Chair's Initial Thoughts (Report Highlights From The 2025 Conference)

A clear strength across all of the presentations was the way speakers collectively traced the evolution of customer trust through building more trust through transparency, clearer expectation-setting, and more human service design. 


Exploring trust building specifically within capital delivery projects, customer leakage, smart metering, data-driven communications, and behaviour-change interventions. The tone was refreshingly balanced as there was genuine recognition of progress without downplaying the challenges that remain. 


What stood out most was the shift toward a more human understanding of customer behaviour. There is now far less assumption that customers will act rationally, and far more design work centred on how customer actually behave, especially in high pressure situations.


This is evident in everything from acting on leakage alerts and follow-up journeys to the way teams are approaching new smart-metering deployments. Interventions are increasingly shaped around real-world psychology rather than idealised models, and the early results in affordability support, engagement, complaints, and billing communication reflect that shift. 

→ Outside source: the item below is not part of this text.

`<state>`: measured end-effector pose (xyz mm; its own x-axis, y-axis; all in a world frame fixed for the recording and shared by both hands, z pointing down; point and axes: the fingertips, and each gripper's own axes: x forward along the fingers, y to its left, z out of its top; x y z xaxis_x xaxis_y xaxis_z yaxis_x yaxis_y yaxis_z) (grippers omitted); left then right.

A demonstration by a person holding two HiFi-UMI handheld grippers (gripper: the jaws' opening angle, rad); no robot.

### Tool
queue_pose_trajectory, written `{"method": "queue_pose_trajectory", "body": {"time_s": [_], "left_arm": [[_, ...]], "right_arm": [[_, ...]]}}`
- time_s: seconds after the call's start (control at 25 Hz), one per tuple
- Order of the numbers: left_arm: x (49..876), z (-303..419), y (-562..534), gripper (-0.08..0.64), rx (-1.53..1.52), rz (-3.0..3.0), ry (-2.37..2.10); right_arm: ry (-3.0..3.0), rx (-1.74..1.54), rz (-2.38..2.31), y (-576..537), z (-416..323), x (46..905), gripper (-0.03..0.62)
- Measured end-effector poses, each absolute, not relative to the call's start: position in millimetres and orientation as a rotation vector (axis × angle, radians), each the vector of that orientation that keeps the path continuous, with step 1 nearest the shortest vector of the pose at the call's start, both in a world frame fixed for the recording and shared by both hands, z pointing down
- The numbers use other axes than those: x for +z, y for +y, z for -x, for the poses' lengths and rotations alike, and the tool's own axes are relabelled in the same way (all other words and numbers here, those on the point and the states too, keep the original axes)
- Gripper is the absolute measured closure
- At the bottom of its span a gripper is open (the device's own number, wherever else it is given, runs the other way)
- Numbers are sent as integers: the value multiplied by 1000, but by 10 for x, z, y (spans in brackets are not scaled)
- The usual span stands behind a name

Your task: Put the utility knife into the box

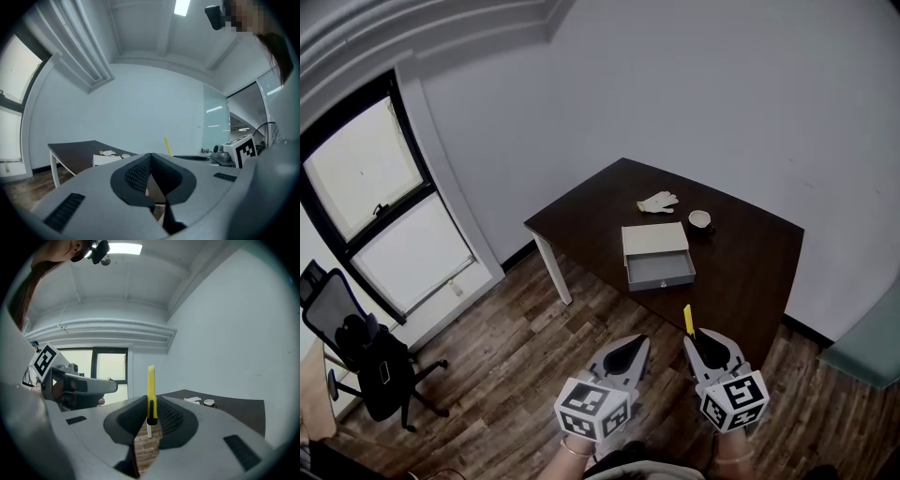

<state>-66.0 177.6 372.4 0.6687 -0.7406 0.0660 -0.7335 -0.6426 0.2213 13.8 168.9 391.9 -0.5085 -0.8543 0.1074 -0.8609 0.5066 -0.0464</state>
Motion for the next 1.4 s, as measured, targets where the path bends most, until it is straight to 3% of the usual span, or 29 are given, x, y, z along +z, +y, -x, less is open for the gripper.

The snapshot below captures some of the highlights from the discussions.  The full report, including transcribes from every Q&A session, presentation slides and future-facing strategic recommendations from the speakers is included in the post-conference report package


Theresa Malloy, Customer Insight Specialist at Watercare Services, New Zealand, effectively delivered a field report from inside one of the Pacific region's fastest-growing cities — a place where population growth, climate volatility, and ageing infrastructure now intersect daily operational reality. 

Watercare serves 1.7 million customers, oversees 475,000 meters, and faces rising consumption, low water literacy and increasing climate-related risk. Theresa’s team launched a major piece of customer research: a survey of 13,000 smart-meter households, achieving an unusually strong 10% response rate. This allowed her to overlay attitudinal responses with real usage data — a rare and powerful pairing in utility research.


What Theresa Drilled Into


1. Smart Meter Awareness Is Shockingly Low


42% of customers with a smart meter didn’t know they had one.
Many didn’t know what it did. Those who did understand the technology demonstrated 20% higher recognition of the benefits, from accurate billing to leak alerts.


2. Behaviour Change Is Real — But Only for Some


14% reported changing behaviour directly due to smart meter insight.
Usage analysis showed customers who actively engaged with the app used 7% less water — and frequent app users consumed 10% less than non-users.


3. Embedded Household Habits Are the Major Barrier


Daily routines — showers, laundry, kitchen use — happen on “autopilot”. Without strong “what’s in it for me?” messaging, customers lack motivation to shift behaviour.


4. Leak Alerts: Email Beats App Notifications


Despite the industry's obsession with real-time digital tools, customers still trust the humble email. App alerts were often ignored; email-triggered action.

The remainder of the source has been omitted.